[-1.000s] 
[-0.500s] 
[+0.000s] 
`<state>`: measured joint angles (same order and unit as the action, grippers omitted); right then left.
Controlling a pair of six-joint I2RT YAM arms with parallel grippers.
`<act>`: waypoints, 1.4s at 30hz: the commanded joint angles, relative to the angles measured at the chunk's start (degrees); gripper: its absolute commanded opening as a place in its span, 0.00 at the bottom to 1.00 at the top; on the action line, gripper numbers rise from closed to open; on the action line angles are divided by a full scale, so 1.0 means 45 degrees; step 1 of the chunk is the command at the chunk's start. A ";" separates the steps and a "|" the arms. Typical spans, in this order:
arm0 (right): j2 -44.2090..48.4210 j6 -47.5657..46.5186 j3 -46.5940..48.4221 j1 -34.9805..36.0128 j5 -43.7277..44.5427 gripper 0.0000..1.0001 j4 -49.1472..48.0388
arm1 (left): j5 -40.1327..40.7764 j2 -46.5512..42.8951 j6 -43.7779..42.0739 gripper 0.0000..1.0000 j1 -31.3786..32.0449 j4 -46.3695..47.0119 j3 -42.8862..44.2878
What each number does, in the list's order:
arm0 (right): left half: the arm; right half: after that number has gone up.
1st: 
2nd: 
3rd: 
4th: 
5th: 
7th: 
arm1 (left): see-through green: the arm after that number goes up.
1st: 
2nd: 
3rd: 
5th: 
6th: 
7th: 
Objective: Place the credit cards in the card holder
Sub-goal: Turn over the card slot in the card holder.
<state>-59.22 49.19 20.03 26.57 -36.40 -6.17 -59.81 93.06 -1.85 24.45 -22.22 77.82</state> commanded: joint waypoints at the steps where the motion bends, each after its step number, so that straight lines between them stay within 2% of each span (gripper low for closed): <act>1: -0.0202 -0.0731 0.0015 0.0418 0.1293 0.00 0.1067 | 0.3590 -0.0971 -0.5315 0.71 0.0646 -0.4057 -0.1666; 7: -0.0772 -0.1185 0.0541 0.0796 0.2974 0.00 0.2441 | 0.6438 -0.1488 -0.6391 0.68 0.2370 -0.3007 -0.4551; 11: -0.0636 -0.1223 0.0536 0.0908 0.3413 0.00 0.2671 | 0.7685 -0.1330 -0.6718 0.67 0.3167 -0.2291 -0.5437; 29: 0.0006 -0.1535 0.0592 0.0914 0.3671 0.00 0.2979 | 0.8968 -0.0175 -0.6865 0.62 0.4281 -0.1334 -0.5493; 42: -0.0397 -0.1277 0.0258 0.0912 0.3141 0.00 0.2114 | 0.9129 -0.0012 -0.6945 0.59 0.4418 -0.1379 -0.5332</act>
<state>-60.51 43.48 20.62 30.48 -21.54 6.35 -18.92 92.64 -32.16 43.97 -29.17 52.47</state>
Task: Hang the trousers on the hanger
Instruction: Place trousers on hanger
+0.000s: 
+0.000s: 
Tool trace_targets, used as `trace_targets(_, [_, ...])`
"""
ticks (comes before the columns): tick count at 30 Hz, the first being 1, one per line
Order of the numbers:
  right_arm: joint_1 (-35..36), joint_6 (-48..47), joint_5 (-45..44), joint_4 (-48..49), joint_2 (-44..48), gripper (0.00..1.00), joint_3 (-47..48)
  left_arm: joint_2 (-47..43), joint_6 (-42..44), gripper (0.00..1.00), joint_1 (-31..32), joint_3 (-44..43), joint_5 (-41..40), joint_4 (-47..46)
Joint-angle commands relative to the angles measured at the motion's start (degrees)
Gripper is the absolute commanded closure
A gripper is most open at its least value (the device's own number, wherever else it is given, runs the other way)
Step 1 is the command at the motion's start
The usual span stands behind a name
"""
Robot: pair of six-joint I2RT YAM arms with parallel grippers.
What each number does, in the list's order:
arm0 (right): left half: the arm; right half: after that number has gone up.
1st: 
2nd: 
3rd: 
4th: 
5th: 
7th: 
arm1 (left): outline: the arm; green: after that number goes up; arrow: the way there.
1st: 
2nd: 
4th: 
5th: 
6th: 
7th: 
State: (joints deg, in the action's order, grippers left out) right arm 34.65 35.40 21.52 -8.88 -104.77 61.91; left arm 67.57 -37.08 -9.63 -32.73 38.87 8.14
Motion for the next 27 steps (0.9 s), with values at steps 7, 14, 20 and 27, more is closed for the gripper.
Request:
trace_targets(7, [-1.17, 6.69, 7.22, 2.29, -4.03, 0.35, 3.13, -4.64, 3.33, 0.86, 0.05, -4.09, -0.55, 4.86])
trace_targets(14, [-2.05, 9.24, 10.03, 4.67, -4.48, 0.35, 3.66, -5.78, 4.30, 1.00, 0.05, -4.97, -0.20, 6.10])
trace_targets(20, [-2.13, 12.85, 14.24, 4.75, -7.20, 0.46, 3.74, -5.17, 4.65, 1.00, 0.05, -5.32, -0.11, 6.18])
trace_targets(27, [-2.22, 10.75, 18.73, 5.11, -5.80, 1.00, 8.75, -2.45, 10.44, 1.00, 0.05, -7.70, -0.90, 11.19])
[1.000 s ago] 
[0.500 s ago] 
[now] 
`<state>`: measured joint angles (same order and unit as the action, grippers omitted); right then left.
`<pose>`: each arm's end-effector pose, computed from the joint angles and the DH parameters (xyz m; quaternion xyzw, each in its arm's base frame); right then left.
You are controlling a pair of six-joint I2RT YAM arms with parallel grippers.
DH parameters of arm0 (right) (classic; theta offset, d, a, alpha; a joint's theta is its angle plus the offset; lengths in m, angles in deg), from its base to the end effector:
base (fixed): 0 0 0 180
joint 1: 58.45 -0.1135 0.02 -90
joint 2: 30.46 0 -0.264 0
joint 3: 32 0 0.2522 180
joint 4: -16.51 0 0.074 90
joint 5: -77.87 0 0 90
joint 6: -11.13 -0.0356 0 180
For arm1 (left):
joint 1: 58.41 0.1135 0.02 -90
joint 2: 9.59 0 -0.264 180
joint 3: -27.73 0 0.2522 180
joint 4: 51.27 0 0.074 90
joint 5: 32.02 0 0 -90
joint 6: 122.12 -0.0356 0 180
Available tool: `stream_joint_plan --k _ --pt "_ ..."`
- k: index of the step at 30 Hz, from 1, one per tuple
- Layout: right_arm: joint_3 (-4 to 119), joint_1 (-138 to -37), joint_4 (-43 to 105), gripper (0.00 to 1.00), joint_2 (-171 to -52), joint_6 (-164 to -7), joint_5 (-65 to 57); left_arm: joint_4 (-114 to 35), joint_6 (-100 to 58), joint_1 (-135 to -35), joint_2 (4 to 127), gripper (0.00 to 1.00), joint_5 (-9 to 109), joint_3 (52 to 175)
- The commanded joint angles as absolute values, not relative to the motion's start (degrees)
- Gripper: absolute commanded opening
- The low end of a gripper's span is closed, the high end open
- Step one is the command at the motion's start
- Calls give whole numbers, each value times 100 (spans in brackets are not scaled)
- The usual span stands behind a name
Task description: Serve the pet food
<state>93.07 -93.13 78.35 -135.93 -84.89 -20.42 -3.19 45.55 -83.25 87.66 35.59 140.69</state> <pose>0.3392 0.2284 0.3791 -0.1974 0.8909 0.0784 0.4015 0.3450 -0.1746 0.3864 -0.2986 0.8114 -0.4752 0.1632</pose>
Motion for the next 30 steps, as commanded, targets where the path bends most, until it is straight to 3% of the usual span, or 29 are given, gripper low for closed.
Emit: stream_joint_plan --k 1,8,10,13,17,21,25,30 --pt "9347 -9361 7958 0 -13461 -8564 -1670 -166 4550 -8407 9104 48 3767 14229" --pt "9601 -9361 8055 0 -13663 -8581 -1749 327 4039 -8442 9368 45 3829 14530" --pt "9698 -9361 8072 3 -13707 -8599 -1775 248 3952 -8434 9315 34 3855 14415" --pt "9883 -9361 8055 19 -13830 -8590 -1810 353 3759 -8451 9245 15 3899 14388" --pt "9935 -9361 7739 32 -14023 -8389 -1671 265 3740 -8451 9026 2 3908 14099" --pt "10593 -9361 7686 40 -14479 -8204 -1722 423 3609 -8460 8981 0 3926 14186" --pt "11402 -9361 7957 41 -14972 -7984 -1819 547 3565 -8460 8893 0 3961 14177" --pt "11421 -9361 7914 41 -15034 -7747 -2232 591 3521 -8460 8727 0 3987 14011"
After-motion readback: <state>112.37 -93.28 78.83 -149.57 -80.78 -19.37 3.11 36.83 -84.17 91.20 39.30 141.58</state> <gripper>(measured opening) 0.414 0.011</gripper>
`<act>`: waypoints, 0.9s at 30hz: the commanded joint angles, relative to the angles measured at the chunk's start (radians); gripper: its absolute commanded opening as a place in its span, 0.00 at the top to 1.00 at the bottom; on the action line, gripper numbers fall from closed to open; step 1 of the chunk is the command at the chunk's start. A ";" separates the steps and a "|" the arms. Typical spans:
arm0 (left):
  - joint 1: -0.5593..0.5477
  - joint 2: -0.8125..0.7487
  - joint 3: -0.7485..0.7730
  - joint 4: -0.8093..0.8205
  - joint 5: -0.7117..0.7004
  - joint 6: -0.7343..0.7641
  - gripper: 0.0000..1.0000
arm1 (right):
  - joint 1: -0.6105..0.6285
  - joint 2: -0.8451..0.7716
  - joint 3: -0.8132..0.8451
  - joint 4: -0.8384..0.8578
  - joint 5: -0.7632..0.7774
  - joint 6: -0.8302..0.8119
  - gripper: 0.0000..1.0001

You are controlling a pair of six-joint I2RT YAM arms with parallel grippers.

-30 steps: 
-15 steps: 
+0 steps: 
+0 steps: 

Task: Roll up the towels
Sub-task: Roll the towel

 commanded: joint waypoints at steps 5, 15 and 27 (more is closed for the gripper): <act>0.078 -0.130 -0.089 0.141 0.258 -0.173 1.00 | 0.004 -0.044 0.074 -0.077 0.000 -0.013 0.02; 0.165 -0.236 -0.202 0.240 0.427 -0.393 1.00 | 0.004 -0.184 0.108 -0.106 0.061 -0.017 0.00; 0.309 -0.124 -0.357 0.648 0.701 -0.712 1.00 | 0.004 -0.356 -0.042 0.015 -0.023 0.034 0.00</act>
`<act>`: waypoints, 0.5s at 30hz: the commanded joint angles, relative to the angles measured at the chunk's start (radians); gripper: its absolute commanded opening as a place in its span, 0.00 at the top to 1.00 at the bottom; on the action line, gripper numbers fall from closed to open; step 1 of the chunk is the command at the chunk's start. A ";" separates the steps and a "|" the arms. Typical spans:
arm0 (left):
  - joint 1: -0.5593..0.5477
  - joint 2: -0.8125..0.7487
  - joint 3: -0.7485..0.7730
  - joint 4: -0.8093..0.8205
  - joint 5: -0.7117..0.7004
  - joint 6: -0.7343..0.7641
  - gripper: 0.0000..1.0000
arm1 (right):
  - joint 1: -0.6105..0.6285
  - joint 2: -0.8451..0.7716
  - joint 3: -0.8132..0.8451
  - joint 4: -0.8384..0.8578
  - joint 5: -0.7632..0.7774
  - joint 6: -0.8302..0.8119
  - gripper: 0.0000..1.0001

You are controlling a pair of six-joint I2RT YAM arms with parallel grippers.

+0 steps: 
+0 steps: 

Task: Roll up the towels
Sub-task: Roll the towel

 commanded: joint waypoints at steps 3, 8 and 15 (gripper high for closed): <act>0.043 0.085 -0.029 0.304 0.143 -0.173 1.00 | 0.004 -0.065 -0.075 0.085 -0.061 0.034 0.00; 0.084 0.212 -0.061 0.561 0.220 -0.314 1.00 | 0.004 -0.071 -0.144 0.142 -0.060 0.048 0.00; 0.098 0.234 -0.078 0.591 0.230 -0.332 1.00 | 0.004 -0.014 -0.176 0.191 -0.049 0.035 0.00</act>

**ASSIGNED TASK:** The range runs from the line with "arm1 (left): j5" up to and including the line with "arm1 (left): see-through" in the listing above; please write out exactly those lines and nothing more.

**RESPONSE BELOW:**
arm1 (left): j5 -40.1327..40.7764 j2 -46.5512..42.8951 j6 -43.7779..42.0739 gripper 0.0000..1.0000 j1 -31.3786..32.0449 j4 -46.3695..47.0119 j3 -42.8862..44.2878
What each number does, in the list's order:
arm0 (right): left half: the arm; right half: after that number has gone up.
1st: 
2nd: 
3rd: 
4th: 
5th: 
7th: 
arm1 (left): see-through green: the arm after that number goes up.

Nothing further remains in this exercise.